TASK STATEMENT: Lines below starting with the line with "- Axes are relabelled" and going on through the line with "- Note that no" must be output exactly; the rest of the records must be left out.

━━━ GIVEN DATA ━━━

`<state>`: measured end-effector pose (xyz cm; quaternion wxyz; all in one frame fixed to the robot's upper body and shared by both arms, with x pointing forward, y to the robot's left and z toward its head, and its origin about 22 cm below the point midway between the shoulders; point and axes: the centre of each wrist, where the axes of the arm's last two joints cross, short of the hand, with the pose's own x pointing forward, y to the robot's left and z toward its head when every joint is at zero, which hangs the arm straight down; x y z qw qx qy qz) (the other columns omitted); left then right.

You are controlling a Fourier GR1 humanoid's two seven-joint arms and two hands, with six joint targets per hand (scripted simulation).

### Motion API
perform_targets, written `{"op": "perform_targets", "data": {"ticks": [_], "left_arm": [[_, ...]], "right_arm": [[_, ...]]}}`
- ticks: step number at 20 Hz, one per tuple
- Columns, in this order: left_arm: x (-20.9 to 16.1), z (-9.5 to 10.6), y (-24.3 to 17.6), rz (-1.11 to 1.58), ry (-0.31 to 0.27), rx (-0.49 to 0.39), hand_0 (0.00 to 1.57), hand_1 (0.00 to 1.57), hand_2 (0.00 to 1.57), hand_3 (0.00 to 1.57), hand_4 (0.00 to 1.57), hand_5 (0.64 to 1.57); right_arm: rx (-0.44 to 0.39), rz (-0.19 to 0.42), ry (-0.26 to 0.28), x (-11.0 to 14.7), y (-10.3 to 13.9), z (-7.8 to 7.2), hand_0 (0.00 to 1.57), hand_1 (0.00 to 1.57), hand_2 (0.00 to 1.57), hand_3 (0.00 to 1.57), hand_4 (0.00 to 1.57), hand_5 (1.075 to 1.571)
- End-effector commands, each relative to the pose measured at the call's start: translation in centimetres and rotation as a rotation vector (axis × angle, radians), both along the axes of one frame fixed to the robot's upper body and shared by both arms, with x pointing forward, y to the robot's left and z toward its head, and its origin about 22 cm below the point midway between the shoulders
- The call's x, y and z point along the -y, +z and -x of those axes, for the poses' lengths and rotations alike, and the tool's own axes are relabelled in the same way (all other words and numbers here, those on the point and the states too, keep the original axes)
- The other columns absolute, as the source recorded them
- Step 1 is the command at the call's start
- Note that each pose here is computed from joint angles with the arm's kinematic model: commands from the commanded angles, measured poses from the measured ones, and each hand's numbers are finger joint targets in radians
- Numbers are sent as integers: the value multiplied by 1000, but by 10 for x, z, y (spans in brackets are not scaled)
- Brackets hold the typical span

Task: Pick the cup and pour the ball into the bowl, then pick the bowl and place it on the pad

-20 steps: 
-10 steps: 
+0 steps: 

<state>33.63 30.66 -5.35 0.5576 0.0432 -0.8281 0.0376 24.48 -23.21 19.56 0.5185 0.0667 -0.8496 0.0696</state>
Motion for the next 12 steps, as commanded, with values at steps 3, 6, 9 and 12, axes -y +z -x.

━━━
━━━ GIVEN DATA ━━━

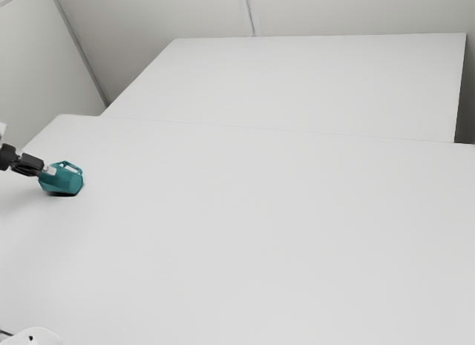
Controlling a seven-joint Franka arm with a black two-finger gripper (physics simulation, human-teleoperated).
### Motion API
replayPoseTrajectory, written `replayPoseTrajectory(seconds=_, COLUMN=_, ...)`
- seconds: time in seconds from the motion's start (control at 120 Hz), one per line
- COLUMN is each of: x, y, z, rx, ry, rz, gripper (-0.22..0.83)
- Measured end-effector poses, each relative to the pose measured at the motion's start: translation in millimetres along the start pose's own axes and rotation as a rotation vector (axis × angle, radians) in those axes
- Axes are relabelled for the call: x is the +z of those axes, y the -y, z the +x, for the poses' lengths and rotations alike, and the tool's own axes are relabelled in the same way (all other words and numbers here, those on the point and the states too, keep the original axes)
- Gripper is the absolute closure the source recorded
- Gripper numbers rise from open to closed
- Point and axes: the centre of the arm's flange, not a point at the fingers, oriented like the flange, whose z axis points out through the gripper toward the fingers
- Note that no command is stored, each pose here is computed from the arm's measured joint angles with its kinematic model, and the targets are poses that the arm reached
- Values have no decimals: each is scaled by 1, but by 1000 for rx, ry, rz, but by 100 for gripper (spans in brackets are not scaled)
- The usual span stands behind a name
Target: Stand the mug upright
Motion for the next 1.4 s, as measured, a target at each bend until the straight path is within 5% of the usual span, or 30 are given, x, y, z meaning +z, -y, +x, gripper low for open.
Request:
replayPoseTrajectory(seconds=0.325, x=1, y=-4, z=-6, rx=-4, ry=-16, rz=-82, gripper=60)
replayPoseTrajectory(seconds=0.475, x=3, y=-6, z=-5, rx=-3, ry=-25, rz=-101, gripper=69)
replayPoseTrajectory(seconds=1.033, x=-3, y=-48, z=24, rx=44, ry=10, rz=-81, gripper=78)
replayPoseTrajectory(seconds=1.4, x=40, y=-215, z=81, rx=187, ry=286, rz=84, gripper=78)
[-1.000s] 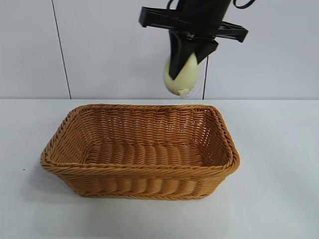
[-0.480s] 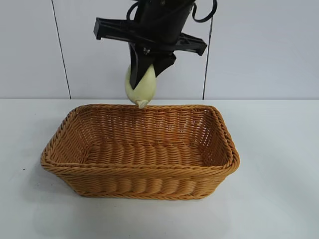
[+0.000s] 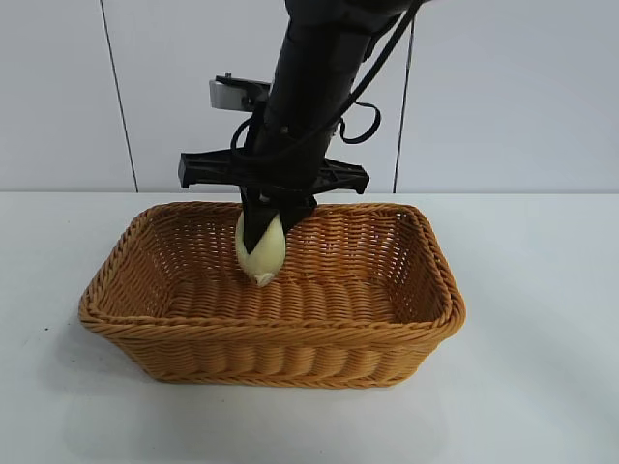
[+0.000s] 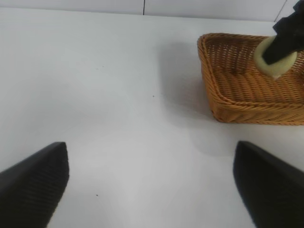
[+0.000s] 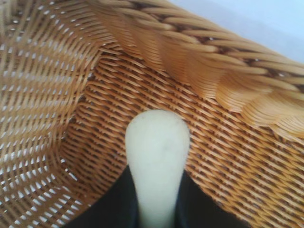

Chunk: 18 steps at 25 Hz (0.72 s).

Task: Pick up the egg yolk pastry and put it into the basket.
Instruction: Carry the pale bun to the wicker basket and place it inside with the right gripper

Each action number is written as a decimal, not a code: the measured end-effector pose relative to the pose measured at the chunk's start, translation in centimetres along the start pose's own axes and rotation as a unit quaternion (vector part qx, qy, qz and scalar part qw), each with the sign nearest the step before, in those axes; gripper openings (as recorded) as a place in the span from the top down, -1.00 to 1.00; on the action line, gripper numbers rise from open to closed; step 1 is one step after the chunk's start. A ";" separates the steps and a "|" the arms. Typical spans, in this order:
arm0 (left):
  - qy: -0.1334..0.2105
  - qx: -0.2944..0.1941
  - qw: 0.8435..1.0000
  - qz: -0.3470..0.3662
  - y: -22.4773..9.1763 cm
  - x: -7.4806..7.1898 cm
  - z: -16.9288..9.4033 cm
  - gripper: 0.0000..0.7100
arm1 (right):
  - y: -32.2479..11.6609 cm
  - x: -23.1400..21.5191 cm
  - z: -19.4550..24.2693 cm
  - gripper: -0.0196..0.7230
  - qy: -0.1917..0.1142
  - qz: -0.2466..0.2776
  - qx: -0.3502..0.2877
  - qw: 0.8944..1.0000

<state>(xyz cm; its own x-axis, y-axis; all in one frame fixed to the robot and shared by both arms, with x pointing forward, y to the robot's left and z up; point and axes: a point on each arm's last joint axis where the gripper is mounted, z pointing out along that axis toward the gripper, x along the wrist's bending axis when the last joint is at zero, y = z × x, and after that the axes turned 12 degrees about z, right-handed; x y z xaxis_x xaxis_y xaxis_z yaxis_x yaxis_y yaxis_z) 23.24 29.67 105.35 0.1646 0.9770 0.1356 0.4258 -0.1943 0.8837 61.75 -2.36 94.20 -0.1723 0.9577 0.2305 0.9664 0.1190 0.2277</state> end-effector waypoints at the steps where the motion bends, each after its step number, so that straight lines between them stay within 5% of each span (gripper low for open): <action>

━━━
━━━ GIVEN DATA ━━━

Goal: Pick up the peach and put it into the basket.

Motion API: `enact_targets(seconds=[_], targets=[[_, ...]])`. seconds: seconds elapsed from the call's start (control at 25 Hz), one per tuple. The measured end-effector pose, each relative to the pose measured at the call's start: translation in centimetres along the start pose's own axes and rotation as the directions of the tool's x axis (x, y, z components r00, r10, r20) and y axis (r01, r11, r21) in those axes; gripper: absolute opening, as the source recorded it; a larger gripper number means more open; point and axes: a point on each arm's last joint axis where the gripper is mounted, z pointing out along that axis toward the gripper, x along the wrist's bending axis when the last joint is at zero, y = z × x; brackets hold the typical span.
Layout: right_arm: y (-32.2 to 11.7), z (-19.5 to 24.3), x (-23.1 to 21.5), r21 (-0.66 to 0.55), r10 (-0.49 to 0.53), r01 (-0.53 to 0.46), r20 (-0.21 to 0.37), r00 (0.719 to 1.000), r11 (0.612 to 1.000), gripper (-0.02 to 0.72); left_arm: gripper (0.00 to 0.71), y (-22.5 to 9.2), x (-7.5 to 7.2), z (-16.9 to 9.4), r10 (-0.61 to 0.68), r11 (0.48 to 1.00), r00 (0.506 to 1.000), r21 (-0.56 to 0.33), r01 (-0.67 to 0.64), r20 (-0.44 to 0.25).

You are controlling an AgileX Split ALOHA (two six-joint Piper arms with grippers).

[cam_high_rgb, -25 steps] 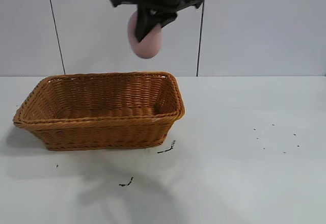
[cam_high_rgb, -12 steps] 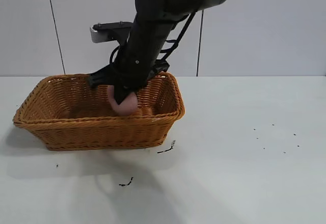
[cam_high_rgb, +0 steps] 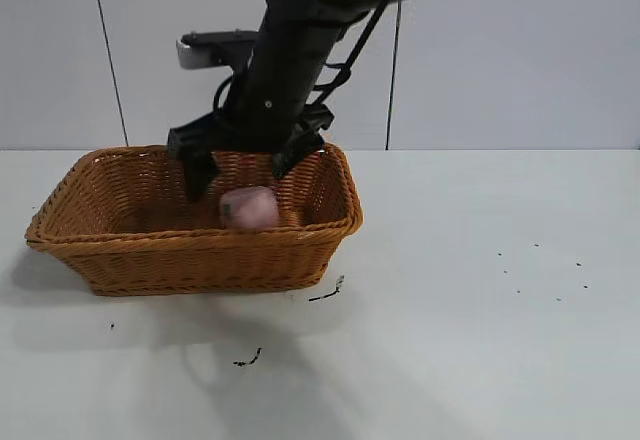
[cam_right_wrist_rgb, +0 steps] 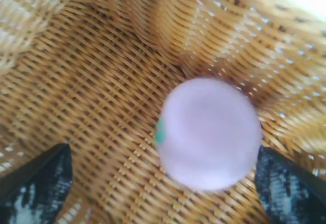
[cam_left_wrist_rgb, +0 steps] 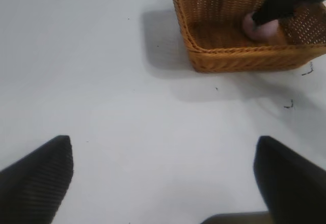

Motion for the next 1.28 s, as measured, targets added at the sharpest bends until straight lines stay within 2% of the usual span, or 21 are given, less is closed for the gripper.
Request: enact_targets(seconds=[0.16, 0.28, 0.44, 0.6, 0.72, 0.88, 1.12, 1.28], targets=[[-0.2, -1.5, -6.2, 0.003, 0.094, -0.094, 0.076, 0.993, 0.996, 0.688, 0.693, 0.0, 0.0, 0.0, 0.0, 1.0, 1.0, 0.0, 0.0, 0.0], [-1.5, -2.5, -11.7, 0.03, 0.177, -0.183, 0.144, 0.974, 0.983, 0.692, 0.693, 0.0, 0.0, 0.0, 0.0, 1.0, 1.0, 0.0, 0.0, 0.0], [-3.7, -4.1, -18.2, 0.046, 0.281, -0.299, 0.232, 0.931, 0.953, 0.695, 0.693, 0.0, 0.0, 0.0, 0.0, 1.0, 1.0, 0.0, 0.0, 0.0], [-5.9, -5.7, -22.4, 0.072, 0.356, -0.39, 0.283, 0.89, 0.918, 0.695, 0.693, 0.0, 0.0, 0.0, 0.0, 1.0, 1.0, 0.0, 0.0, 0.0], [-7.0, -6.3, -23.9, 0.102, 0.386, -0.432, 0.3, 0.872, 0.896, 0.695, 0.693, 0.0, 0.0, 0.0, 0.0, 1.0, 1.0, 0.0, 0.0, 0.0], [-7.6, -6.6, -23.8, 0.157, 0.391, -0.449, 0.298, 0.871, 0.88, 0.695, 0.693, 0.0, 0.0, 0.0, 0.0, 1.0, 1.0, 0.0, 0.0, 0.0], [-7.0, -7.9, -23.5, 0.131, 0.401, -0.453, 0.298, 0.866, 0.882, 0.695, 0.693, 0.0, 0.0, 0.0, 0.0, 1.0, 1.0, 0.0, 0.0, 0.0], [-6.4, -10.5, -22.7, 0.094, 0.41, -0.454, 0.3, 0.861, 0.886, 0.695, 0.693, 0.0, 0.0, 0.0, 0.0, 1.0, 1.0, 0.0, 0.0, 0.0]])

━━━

SOLUTION TO THIS PROBLEM:
- Axes are relabelled for the call: x is the +z of those axes, y the -y, z the +x, for the poses' lengths and rotations alike, and the tool's own axes are relabelled in the same way (all other words and numbers here, those on the point and the states too, keep the original axes)
- Gripper is the absolute closure the source recorded
- Gripper numbers rise from open to closed
- Point and axes: the centre of the arm's flange, not a point at the fingers, oriented like the flange, whose z axis points out through the gripper toward the fingers
- Note that no command is stored, each pose here is computed from the arm's measured joint angles with its kinematic model, and the targets are poses that the arm reached

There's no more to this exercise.